ASSIGNMENT: Needed from the data below: every line from the one with "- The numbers" up to and including the one with "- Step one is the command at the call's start", repeated exactly and with nothing else.

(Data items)
=== Begin Enclosure ===

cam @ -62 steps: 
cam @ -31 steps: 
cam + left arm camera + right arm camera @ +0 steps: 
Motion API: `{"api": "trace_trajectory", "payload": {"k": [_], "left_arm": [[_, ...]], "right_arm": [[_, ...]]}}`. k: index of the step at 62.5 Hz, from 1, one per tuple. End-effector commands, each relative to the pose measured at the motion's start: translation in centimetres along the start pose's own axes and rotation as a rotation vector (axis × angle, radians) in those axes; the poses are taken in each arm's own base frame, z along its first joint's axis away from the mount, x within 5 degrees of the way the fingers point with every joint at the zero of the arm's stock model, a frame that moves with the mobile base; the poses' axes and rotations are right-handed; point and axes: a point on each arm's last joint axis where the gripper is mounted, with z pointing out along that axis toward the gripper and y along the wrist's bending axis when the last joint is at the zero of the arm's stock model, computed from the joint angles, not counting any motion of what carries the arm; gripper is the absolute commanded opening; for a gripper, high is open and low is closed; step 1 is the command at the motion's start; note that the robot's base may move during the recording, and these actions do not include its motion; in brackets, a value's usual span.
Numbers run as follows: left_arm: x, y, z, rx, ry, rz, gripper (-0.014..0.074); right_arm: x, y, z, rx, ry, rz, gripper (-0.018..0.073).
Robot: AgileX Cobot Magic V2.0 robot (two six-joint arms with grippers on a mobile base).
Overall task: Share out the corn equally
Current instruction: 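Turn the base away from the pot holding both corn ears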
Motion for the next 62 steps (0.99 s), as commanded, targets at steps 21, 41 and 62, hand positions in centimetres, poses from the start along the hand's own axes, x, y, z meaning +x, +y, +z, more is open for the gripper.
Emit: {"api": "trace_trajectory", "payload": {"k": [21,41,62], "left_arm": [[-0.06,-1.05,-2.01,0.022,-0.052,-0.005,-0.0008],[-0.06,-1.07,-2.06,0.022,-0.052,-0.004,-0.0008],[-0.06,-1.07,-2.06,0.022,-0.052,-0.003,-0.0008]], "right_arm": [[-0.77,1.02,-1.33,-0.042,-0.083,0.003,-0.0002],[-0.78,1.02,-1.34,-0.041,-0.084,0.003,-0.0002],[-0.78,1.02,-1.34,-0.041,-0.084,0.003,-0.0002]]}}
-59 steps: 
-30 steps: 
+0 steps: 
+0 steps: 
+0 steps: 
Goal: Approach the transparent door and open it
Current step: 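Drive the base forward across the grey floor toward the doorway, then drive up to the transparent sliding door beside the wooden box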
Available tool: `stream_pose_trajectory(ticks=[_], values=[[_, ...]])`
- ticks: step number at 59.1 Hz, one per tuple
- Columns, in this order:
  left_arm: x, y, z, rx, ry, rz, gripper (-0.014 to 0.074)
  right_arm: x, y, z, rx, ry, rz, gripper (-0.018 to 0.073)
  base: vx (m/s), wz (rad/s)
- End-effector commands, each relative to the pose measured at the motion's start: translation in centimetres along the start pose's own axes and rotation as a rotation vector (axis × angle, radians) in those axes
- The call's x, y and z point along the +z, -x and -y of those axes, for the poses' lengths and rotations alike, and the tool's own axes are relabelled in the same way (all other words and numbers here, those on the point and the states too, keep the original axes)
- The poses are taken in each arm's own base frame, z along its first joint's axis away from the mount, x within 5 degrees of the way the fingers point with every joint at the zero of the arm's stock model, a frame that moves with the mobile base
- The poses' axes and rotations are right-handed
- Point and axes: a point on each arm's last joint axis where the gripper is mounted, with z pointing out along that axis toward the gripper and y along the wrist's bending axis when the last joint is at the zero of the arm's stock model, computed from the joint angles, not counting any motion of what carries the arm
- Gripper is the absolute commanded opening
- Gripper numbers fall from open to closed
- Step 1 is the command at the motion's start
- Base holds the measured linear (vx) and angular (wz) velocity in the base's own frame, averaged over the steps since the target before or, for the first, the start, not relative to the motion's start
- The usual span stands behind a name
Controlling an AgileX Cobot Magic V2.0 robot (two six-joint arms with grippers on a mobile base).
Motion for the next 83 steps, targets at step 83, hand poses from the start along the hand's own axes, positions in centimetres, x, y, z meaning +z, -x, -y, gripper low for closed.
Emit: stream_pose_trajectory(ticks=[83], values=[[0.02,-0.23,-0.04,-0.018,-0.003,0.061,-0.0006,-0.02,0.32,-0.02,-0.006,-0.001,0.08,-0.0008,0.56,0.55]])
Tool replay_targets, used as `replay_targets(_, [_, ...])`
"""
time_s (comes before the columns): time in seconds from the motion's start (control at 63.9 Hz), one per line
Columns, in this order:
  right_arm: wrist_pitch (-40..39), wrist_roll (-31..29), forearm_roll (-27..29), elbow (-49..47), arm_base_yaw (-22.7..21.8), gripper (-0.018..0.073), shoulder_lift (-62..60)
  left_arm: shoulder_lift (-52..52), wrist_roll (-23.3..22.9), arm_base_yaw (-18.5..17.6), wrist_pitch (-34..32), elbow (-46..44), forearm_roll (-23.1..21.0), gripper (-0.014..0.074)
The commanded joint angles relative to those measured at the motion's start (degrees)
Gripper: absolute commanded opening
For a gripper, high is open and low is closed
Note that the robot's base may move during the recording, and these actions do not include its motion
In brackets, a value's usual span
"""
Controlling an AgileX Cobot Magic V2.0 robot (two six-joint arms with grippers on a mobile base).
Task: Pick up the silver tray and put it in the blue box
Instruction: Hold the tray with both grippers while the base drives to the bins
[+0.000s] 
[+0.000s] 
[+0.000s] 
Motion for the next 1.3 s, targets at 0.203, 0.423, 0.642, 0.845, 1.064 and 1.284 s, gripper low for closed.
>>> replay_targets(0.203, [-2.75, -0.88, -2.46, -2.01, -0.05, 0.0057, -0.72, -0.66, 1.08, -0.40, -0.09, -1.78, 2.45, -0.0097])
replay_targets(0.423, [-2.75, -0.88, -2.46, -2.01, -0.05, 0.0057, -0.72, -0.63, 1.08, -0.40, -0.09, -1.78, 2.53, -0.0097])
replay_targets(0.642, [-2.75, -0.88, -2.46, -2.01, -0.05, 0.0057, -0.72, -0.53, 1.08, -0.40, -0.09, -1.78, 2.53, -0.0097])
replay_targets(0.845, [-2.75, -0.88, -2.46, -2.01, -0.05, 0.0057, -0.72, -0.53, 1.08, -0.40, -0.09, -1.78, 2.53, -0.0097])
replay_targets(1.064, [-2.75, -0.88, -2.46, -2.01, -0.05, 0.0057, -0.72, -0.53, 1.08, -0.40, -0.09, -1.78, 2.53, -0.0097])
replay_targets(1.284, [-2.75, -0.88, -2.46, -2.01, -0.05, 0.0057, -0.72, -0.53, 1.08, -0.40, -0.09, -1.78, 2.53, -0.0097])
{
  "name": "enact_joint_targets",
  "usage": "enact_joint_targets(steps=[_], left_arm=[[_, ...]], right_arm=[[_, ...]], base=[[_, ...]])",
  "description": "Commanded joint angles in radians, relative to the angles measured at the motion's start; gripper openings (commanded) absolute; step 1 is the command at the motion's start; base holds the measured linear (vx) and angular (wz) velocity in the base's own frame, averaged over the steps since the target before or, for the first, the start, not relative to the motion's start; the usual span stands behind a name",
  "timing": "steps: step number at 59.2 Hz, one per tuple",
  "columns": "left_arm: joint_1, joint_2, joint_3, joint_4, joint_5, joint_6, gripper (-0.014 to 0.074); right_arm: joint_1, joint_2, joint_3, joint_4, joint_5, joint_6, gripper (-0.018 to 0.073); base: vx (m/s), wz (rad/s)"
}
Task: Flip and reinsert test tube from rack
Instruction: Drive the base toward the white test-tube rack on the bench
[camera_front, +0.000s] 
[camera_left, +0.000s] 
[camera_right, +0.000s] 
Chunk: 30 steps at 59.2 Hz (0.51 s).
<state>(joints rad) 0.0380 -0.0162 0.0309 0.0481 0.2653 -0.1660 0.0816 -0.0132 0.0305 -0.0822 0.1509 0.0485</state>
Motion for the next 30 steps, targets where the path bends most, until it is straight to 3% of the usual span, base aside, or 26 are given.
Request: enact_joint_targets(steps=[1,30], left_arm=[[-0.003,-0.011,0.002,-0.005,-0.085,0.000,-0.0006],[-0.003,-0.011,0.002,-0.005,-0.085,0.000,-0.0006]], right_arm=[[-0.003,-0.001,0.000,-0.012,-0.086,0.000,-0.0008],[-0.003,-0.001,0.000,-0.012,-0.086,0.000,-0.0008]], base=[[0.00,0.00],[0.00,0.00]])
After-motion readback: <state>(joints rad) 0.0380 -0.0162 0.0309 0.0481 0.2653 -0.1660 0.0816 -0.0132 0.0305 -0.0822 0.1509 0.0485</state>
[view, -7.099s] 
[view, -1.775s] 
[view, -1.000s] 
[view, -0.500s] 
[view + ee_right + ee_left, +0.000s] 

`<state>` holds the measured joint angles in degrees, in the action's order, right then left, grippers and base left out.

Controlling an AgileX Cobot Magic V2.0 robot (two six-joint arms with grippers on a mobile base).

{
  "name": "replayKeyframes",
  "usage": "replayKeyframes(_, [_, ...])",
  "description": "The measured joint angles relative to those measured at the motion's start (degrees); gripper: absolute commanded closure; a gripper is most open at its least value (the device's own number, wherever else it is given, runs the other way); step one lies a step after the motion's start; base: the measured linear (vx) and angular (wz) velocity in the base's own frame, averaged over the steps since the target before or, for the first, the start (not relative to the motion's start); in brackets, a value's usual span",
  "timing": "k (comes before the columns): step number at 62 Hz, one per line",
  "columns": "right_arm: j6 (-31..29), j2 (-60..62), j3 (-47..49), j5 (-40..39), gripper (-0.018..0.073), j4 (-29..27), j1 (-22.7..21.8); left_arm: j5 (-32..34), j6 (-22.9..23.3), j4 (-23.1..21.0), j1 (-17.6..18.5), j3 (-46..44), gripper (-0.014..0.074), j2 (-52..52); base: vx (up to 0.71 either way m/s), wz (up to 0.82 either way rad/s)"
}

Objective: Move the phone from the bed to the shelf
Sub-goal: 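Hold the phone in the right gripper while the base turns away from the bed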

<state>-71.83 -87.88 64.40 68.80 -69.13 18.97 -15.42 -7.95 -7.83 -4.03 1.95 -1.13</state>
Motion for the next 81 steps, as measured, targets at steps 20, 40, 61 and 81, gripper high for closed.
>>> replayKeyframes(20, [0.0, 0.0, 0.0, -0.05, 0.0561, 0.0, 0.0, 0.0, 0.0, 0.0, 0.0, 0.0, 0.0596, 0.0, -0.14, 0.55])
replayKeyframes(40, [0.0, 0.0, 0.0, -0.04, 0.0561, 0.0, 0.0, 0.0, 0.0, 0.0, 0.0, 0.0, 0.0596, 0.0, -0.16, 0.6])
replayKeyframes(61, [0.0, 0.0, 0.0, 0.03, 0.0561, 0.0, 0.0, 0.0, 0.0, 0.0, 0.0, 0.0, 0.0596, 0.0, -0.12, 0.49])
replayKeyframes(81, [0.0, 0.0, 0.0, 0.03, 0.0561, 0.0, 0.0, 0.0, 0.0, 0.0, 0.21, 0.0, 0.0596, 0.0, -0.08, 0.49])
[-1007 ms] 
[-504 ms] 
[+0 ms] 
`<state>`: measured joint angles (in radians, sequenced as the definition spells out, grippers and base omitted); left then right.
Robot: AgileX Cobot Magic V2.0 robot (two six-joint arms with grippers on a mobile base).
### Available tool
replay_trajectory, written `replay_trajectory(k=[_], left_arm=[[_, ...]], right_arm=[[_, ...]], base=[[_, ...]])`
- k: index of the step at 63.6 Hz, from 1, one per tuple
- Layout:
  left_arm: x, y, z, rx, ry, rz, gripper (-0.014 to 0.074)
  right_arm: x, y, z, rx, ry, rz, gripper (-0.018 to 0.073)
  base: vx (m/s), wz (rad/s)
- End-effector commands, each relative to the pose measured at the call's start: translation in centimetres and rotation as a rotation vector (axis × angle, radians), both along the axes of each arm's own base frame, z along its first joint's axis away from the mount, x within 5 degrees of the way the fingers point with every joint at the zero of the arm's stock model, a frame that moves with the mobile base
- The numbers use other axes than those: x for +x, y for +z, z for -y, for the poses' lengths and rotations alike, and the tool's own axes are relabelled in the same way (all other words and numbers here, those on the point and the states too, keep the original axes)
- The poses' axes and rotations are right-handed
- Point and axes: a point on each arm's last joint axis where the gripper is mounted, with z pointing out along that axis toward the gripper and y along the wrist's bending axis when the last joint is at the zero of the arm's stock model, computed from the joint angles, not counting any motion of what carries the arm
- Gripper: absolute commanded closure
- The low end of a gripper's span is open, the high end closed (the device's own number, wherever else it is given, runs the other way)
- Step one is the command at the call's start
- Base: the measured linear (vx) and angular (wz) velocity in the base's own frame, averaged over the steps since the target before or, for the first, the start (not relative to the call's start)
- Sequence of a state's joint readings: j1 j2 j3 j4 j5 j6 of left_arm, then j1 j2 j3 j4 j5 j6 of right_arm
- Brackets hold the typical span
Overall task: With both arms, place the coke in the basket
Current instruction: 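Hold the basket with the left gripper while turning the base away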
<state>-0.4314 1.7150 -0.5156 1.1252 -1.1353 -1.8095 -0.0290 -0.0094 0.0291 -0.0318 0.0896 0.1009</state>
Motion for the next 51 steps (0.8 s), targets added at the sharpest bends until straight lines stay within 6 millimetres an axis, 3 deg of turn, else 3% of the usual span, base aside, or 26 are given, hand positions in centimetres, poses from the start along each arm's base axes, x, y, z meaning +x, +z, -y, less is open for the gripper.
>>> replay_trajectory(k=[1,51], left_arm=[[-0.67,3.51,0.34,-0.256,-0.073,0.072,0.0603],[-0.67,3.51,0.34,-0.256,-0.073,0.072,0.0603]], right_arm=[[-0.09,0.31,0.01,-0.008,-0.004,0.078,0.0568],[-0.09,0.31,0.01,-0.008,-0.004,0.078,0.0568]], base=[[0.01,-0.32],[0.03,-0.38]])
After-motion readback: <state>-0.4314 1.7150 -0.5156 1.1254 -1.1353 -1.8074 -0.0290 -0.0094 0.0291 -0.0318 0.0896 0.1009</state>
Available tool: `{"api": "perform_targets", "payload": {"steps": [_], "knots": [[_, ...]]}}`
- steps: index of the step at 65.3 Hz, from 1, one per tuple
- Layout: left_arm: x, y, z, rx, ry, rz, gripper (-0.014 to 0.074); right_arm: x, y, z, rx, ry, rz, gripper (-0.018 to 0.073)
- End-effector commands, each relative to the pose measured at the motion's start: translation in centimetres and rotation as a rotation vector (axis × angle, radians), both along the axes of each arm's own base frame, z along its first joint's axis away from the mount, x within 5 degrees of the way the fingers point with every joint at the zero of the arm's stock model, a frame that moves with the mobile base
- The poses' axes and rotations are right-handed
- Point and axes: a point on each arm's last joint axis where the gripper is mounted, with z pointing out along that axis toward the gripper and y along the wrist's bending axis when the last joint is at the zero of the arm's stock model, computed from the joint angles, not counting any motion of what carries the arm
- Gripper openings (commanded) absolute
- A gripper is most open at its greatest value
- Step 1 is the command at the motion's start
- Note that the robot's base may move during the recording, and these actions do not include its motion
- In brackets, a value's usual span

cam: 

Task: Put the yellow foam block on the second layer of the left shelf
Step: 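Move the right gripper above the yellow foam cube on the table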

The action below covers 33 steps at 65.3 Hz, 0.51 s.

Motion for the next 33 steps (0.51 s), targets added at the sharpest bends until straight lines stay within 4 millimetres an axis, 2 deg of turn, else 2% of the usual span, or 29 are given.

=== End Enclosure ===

RESULT BELOW:
- The numbers use other axes than those: x for +x, y for +z, z for -y, for the poses' lengths and rotations alike, and the tool's own axes are relabelled in the same way (all other words and numbers here, those on the point and the states too, keep the original axes)
- The poses' axes and rotations are right-handed
- Point and axes: a point on each arm's last joint axis where the gripper is mounted, with z pointing out along that axis toward the gripper and y along the wrist's bending axis when the last joint is at the zero of the arm's stock model, computed from the joint angles, not counting any motion of what carries the arm
- Gripper: absolute commanded closure
- The low end of a gripper's span is open, the high end closed (the device's own number, wherever else it is given, runs the other way)
- Step one is the command at the call's start

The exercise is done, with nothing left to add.